It was a no-brainer that last summer our female foursome, dubbed “chicks with sticks,” chose the Vancouver Island Golf Trail for our annual getaway.
The International Association of Golf Tour Operators selected British Columbia as the “2004 Undiscovered Golf Destination in the World” and Condé Nast Traveler Magazine has ranked Vancouver Island as the “Top North American Island” for several years in a row. Considering those accolades, plus bargain play-and-stay packages featuring ten top courses, I heartily recommend that you and your pals also head west.
Fins and Skins
First on our hit list was Crown Isle Resort & Golf Community in Courtenay, a five-star property in the middle of what used to be a lumber town.

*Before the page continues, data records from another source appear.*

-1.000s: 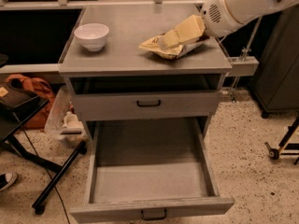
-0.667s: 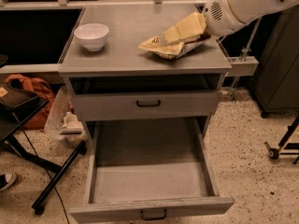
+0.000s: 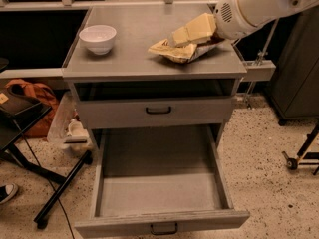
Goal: Place brown chip bag into middle drawer
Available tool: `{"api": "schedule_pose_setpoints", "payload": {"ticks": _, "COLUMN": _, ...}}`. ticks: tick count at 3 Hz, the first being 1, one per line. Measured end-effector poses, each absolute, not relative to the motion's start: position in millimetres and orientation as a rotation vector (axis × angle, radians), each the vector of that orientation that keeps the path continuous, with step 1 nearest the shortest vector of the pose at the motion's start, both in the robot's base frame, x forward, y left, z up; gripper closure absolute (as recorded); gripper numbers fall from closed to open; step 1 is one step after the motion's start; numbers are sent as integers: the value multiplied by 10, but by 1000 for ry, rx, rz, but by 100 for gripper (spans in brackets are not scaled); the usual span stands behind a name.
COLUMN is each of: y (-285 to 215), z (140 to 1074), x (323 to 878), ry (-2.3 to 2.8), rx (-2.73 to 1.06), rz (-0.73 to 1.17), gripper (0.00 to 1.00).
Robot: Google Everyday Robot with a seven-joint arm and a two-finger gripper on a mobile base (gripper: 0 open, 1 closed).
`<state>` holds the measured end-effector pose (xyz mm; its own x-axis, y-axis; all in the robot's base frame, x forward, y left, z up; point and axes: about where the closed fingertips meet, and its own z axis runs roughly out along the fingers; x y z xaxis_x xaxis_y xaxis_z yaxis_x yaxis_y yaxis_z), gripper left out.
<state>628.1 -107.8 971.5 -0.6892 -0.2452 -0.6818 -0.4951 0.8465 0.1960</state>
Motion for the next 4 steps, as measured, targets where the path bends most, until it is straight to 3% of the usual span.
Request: {"api": "schedule_pose_setpoints", "payload": {"ticks": 4, "y": -1383, "z": 9469, "x": 7439, "ry": 2306, "rx": -10, "rz": 200, "gripper": 0}}
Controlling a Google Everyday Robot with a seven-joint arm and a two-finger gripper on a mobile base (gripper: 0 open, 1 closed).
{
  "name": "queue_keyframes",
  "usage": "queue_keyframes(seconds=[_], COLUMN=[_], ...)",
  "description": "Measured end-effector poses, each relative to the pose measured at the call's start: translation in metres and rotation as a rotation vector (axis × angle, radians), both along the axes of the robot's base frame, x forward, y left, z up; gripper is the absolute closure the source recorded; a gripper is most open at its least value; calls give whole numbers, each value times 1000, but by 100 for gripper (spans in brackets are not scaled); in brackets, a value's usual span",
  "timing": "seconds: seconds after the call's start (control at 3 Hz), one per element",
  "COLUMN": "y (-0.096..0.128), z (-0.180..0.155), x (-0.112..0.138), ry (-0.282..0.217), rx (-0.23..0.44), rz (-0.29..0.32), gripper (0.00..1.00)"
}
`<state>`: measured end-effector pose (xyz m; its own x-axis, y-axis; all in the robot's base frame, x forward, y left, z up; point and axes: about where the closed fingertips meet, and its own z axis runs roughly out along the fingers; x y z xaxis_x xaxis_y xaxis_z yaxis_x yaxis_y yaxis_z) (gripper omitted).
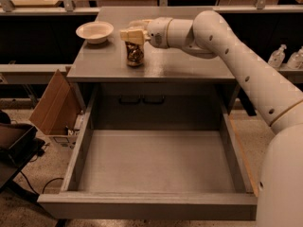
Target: Place orange can into top drawer
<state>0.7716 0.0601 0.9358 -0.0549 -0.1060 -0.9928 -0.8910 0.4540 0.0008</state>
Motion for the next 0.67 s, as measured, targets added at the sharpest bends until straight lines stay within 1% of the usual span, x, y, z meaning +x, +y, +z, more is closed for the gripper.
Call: queue_keyframes(seconds=[0.33, 0.67], y=[8, 22], z=[17, 49], x=[-10, -41], ry=[-18, -53], rx=[-24, -58], rz=[0, -8], gripper=[100, 100])
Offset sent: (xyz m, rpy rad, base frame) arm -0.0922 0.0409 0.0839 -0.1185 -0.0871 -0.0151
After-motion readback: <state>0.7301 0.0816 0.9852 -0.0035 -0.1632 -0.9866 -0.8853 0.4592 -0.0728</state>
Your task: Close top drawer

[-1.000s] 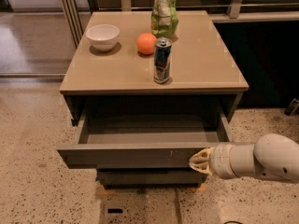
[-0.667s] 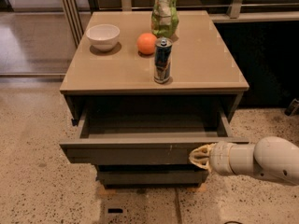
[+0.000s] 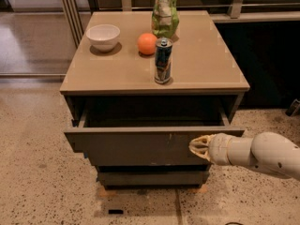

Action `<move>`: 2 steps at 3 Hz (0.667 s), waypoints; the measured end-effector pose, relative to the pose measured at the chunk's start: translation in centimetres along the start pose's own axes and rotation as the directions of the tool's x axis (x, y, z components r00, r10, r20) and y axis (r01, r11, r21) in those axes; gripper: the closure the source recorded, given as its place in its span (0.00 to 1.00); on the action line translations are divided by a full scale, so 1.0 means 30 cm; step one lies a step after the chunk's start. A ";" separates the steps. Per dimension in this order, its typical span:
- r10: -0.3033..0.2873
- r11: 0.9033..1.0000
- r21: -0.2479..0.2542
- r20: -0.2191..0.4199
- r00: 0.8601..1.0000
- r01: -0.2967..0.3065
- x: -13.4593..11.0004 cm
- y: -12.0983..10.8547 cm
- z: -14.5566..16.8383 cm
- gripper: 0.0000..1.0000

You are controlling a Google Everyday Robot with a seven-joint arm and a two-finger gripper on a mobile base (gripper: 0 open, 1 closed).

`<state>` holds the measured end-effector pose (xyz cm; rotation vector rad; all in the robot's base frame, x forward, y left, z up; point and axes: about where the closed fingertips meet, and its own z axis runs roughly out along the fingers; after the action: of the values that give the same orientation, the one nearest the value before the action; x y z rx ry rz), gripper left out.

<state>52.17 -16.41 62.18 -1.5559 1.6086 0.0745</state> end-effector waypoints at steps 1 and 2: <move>-0.002 1.000 0.017 0.001 1.000 0.002 0.028 -0.073 0.053 1.00; -0.001 1.000 0.025 -0.007 1.000 0.001 0.053 -0.138 0.102 1.00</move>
Offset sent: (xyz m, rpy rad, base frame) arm 0.0835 -0.0095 -0.0109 -0.0100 -0.0264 -0.0364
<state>57.49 -16.78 61.42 -1.5392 1.6082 0.0477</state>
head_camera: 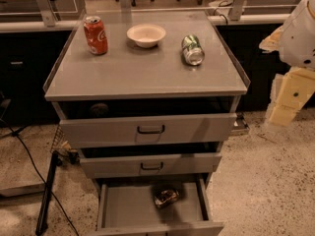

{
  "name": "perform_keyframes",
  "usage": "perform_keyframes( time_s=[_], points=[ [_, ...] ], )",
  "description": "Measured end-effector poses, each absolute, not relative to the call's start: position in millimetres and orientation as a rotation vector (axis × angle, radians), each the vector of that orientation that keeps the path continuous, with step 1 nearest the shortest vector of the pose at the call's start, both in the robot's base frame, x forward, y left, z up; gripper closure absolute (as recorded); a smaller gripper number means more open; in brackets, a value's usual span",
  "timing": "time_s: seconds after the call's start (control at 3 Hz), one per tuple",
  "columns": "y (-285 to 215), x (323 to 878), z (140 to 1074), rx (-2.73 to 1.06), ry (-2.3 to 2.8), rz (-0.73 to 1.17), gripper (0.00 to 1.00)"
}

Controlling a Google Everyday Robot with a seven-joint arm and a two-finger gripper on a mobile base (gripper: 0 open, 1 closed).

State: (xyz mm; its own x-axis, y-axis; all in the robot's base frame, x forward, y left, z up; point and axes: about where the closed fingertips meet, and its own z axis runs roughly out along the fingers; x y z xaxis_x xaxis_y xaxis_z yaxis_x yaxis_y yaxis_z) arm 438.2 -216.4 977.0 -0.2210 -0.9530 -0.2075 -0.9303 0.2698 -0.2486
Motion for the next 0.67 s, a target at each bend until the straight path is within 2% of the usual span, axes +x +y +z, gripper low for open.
perform_keyframes(
  time_s=[0.67],
  points=[
    [-213, 436, 965, -1.713, 2.227, -0.073, 0.00]
  ],
)
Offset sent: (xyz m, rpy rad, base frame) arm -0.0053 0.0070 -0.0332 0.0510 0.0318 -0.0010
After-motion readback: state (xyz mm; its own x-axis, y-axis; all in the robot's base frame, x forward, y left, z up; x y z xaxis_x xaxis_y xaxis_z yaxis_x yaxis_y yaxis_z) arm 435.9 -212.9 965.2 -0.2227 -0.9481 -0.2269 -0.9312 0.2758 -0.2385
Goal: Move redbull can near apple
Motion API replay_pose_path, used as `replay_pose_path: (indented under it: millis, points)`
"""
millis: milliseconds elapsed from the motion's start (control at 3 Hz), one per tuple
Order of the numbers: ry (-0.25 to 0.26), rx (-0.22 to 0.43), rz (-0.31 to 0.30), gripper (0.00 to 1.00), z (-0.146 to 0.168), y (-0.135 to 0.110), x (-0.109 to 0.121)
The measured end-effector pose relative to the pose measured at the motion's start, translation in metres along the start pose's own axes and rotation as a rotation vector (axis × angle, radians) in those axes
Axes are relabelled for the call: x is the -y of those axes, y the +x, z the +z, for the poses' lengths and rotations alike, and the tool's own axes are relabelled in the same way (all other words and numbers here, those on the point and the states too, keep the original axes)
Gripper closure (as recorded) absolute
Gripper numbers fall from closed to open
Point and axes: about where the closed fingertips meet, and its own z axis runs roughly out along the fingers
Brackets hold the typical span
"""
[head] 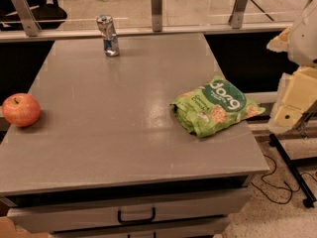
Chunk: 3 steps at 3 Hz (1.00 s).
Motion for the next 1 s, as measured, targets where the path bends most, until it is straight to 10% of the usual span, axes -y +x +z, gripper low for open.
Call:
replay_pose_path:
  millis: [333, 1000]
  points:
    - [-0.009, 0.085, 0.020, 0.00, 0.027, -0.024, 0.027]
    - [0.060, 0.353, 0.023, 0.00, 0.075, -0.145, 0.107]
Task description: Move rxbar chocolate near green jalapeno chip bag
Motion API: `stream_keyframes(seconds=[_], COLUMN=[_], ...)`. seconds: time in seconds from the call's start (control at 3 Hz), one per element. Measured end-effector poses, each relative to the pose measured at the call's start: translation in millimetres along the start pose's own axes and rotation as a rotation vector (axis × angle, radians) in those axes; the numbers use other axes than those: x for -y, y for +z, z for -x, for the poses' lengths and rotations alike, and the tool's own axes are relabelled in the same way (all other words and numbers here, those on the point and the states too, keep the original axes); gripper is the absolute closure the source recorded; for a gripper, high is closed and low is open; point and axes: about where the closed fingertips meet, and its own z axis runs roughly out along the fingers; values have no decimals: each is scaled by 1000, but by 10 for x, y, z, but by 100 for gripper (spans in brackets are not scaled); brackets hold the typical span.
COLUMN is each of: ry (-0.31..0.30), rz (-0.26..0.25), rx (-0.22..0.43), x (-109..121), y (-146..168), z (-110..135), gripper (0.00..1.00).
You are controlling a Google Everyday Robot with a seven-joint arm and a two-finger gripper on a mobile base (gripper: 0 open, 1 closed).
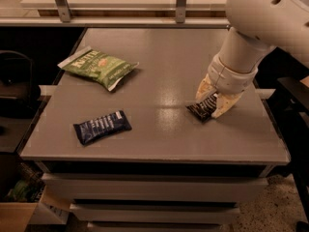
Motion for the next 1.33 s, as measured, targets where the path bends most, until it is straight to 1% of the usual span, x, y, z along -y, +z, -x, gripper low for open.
stream_keyframes(seconds=[0.33,0.67,1.0,1.33], ry=[2,2,-29,-108], rz=[-14,-50,-97,-149], rx=[-14,-46,-74,-75], x=[22,78,245,543], y=[-92,-287,-492,-666], z=[-34,-101,-127,-45], gripper=[100,100,100,100])
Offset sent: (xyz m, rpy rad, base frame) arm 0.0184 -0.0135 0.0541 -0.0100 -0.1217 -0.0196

Tucked under the shadows of the massive Comox Glacier, the resort-style course, designed by Graham Cooke & Associates, is no walk in the park—especially the fifth par five with water running down the right and a fairway that rolls like an ocean swell.
The posh clubhouse features a fitness centre, cognac and cigar room, antique car museum, pub and steakhouse.
Filet mignons and a few snifters later, we checked into Painter’s Lodge in Campbell River and hit the sack early for our 6 a.m. fishing expedition.Campbell River is often touted as the Salmon Fishing Capital of the World. Narrow passages create swift moving tidal currents that sweep nutrients from the ocean floor, attracting Chinooks, Cohos, Pinks and Sockeyes, depending on the season. After about four hours, by group effort, we snagged a twelve-pounder. We decided that the winner of the afternoon Skins game at Storey Creek would get to have it smoked, canned and sent to her home. (It was delicious.)
Designed by Les Furber, Storey Creek, by the fourth hole, had lived up to its motto, “A Course in Nature.” We’d spotted bald eagles, ravens and plenty of deer. Each fairway is carved out of its own grove of giant hemlocks and cedars.
Birdies and Beachcombing
Tigh-Na-Mara Seaside Spa Resort & Conference Centre in Parksville is about as idyllic a West Coast setting as you could imagine. We checked into spacious log condominiums complete with kitchens, fireplaces and balconies with vistas of the Strait of Georgia framed by snarled Arbutus trees and towering Douglas Firs. The staff here goes out of its way to make sure you have an authentic Island experience. They even offer buckets, rakes and recipes should you decide to go beachcombing and steam some clams for dinner.
At Tigh-Na-Mara’s Grotto Spa, we soaked our aching golf muscles in the warm mineral pool and treated our fairway-fatigued feet to peppermint pedicures.
We were now primed to take aim at Fairwinds Golf & Country Club, another Furber design. At 6,151 yards, the course is a refreshing throwback to the days when golf was more Albert Einstein than Arnold Schwarzenegger. Around the canny mix of ponds, streams and strategically placed bunkers, brains usually triumph over brawn.
Overlooking the Fairwinds Marina at Schooner’s Cove, we tucked into enormous platters of freshly caught Dungeness crab and garlicky Caesar salad and enjoyed the antics of frolicking sea lions.
I’ve yet to meet a golf course on Vancouver Island that I don’t like, but I must confess that Olympic View, just outside of Victoria, is my favourite. From the beautifully landscaped entrance to the uphill battle on number 18, it’s sublime. Every hole is memorable, especially the 17th, its green framed by a thundering waterfall.
Roar of the Bear
Undoubtedly, Bear Mountain Golf & Country Club, designed by Jack and Steve Nicklaus, has created the loudest roar on the Island. Opened in 2003, the Mountain was rated the fourth best new course in Canada by ScoreGolf (2004). At a cost of approximately one million dollars per hole, this spectacular tract meanders around rocks, rivers, valleys, forests and jagged peaks. From the Golden tips (7,212 yards) or even the forward Cinnamon tees (5,014 yards) it’s no teddy bear.
On Jack’s last visit he shoehorned in a short but sweet 19th par-three betting hole with spectacular views of the Victoria Harbour. This spring the resort opens its second Nicklaus-designed 18-hole course, the Valley, thus giving it the distinction of boasting the only 36 holes of Nicklaus Design golf in Canada.
Victoria is the ideal place to end your Vancouver Island swing. I recommend the curry buffet at the Bengal Lounge, a Victoria landmark that oozes British colonial charm in the Fairmont Empress Hotel.
For a nightcap, head over to Spinnakers Gastro Brewpub where proprietor Paul Hadfield has pioneered the art of handcrafted beers. Depending on the season, you might raise a pint of India Pale Ale or King Tut’s Tipple, a wheat beer flavoured with fig and star anise. Whatever your tipple, you’ll want to toast the Vancouver Island Golf Trail and pledge to come back soon. Cheers.